Over the years I have noticed that those for whom lines come most easily often are the ones who have the least impact as actors. This is certainly not always true. But there are many actors who learn their lines, do their assigned blocking and affect an emotional life that often passes quite nicely for acting. They are reliable. They get the job done. But they are often mechanical. There is a culture in most community theaters of something that is called, “professionalism.” At it’s worst, it is empty, effortless and often superficial. Sometimes inspiration strikes and a believable moment may poke through to the surface. But generally, it lacks the one ingredient people come to the theatre to experience. Truth. I suppose the ideal actor would be both quick and deep.
For me, the entire process of acting is a profound struggle of getting to the truth. This is the art of theatre. Even learning lines and blocking, things “any idiot” should be able to do, are difficult for me. And yet, the whole process is compelling. It’s as if my body, my instrument, won’t let me move or speak on cue until we as the actors in the scene fully understand the moment. It’s risky, even dangerous. And it’s exciting.
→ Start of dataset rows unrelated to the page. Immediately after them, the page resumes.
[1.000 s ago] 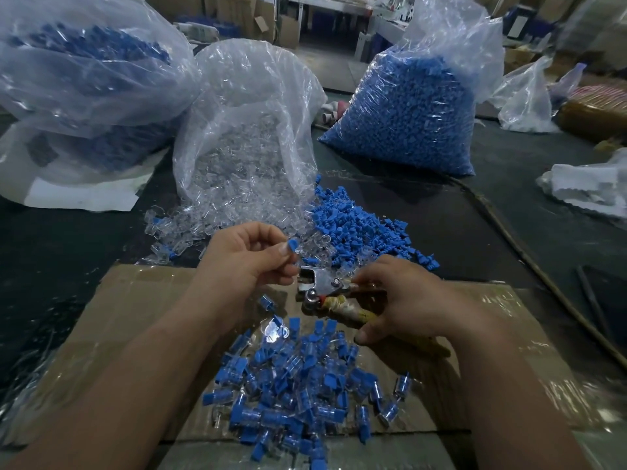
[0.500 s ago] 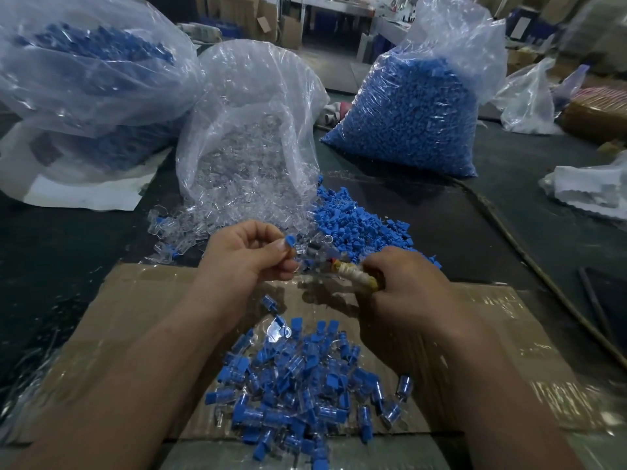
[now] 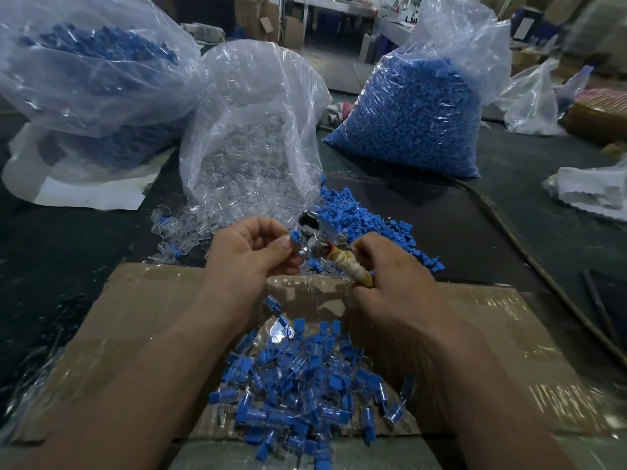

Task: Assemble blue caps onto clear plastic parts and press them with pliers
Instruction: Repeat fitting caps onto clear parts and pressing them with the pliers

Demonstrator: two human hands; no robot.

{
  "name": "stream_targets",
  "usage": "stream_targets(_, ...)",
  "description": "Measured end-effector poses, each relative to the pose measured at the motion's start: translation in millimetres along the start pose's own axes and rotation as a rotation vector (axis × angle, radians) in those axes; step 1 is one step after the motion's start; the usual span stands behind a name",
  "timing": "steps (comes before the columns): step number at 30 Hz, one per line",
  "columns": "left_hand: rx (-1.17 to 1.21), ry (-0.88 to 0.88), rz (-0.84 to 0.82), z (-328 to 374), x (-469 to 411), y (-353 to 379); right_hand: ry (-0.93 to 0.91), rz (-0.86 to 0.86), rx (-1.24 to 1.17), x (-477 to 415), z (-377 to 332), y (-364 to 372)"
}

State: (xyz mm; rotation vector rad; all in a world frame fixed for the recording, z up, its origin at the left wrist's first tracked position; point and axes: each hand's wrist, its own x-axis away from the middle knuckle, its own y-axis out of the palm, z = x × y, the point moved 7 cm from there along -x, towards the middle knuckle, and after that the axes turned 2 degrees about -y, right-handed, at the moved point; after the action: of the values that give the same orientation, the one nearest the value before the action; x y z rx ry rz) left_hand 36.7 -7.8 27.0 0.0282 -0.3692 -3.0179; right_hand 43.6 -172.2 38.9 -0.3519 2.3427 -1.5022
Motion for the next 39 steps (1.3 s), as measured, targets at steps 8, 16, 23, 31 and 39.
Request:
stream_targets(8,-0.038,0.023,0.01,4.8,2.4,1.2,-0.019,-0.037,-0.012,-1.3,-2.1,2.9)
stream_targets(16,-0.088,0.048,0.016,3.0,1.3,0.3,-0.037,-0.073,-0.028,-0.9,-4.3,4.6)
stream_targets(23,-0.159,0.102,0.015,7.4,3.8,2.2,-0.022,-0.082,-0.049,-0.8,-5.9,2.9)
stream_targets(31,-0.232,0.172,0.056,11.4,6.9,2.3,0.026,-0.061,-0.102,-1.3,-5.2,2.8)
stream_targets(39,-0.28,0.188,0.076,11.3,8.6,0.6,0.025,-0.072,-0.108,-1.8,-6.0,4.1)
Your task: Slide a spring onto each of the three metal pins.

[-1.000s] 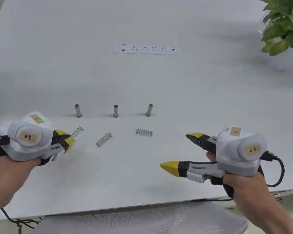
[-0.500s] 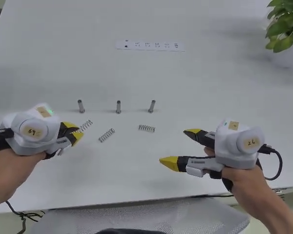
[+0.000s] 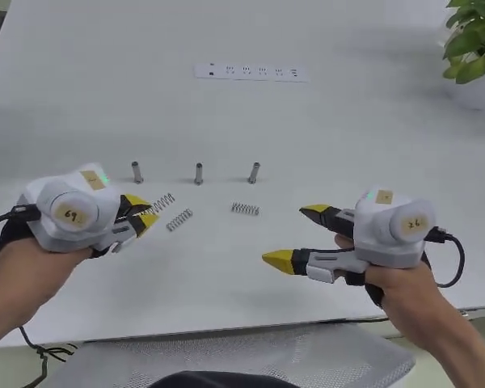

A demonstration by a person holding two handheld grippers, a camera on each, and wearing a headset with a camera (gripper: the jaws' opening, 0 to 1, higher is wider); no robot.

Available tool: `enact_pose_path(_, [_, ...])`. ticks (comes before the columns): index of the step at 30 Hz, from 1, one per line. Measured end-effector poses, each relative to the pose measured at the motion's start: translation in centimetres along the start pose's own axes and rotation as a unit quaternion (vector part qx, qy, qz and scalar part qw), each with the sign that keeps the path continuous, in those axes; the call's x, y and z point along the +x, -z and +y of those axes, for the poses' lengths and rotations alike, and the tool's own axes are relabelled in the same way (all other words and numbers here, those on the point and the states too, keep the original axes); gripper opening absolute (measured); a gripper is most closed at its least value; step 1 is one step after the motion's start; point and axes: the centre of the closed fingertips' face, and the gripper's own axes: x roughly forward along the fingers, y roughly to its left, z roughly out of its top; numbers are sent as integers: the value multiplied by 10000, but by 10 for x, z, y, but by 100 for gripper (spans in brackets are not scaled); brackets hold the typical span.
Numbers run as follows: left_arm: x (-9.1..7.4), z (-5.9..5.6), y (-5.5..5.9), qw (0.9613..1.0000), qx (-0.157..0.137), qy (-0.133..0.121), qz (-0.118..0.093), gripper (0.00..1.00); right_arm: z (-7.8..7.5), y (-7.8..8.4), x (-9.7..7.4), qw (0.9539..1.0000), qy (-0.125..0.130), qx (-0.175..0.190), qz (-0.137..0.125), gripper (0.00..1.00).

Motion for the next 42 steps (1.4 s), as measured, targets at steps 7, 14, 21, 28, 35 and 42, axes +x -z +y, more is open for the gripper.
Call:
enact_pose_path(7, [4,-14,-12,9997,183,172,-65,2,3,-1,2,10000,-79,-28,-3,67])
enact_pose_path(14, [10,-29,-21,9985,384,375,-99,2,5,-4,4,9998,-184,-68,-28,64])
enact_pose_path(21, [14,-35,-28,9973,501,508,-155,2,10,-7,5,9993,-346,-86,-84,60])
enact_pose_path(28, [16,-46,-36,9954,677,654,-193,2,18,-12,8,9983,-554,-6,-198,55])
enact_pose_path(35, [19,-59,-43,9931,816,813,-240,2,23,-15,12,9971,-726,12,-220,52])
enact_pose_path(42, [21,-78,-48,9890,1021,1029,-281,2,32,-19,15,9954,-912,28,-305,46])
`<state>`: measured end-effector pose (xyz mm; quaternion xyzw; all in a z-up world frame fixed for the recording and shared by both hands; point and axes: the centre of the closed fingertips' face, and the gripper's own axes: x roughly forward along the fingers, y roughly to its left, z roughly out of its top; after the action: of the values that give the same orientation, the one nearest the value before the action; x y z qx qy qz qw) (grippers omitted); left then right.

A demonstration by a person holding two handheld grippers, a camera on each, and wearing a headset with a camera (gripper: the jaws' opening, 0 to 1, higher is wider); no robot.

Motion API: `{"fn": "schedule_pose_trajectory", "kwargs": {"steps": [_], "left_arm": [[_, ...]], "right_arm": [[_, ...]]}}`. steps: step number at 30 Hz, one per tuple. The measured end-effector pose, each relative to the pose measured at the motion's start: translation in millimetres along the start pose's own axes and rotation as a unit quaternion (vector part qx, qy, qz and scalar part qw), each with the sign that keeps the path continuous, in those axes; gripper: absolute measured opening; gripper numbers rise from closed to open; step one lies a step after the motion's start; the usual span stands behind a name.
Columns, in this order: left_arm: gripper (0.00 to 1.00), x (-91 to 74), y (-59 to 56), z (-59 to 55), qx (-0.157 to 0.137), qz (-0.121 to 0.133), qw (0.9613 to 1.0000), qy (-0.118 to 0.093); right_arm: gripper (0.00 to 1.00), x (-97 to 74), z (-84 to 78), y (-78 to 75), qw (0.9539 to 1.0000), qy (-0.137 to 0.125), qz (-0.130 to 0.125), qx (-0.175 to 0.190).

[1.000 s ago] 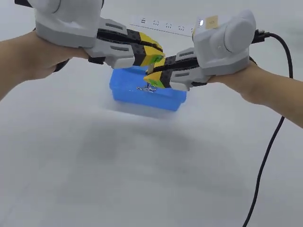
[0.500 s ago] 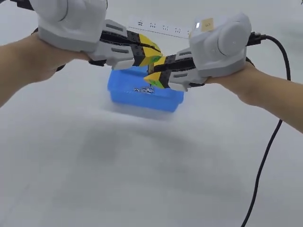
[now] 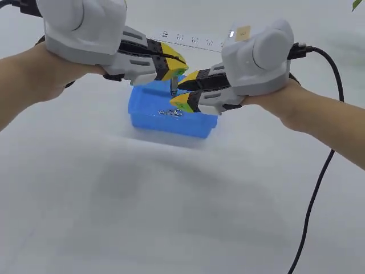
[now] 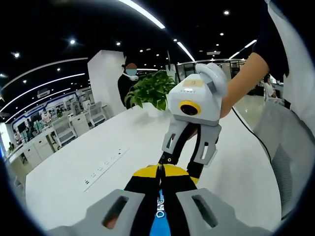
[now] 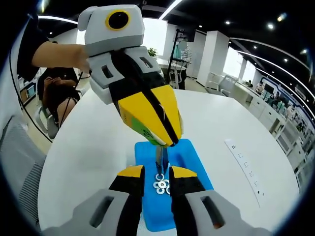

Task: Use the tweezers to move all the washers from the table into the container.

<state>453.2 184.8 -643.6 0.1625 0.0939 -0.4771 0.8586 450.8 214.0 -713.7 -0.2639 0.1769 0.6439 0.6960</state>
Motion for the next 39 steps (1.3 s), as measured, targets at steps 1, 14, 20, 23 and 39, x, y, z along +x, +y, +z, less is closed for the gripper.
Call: {"fn": "schedule_pose_trajectory", "kwargs": {"steps": [1,14,20,23,39], "left_arm": [[0.04,-0.3,-0.1,0.5,0.000,0.000,1.0000,0.000],[0.04,-2.3,-2.9,5.0,0.004,-0.003,1.0000,-0.002],[0.04,-0.4,-7.7,6.3,0.007,-0.013,0.9999,-0.004],[0.04,-0.8,-15.4,11.4,0.010,-0.030,0.9994,-0.016],[0.04,-23.2,-30.7,27.7,0.006,-0.079,0.9945,-0.068]], "right_arm": [[0.21,-0.6,-0.2,0.3,1.0000,0.001,0.000,0.001],[0.23,-13.4,-3.7,-1.0,0.9998,-0.002,-0.016,0.014],[0.23,-14.2,-4.4,1.1,0.9997,-0.007,-0.015,0.018],[0.18,-13.5,-3.1,4.4,0.9999,-0.012,-0.005,0.009],[0.09,-19.6,8.7,20.7,0.9982,-0.044,0.037,-0.013]]}}
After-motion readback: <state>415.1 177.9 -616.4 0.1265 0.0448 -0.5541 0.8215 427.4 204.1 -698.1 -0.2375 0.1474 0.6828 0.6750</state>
Many actors say they prefer to reserve those moments spontaneously during the performance, that “over-rehearsing” tends to lessen the potential for spontaneity during the performance. I think that may be true to some extent in film acting, even though most of the great moments of cinema are the result of intense rehearsal (I just watched the dressing room scene in White Christmas). Sometimes wonderful things happen in the moment, but not often. And rarely when the scene is under-rehearsed. If one is fully present, moment to moment acting is an incredibly profound experience. Most great theatre actors will tell you it works best, however, after a scene has been fleshed out and meticulously rehearsed. Once the string of emotional moments is in place, it is really a matter of concentration and focus to put an artful performance across. It looks effortless, but it is anything but.
If there is a gap in the through line, the connection of beats which propel the scene forward, the scene cannot really move forward and realize its full potential. It becomes a series of one unbelievable moment after another and the audience goes home justified in feeling cheated.
I believe acting is best when it is a result of an actual experience. I’m not talking about living the part, as in the stereotypical method actor.* I’m talking about being alive in the simple reality of the moment, at all times. I was trained to respect my instrument and to not allow the slightest hint of falseness into my work.
When I direct, and an actor repeatedly drops a line, my first impulse is to help the actor figure out how and why the lapse in the through-line is occurring. Putting on a show is easy; making life-changing art, not so much.
* The Strasberg method had nothing at all to do with somehow becoming the character. That was an invention of a few self-indulgent actors. The Strasberg Method and the Stanislavski System were based partly on a series of sense-memory techniques which allow the actor to personalize the experience, rather than become someone else.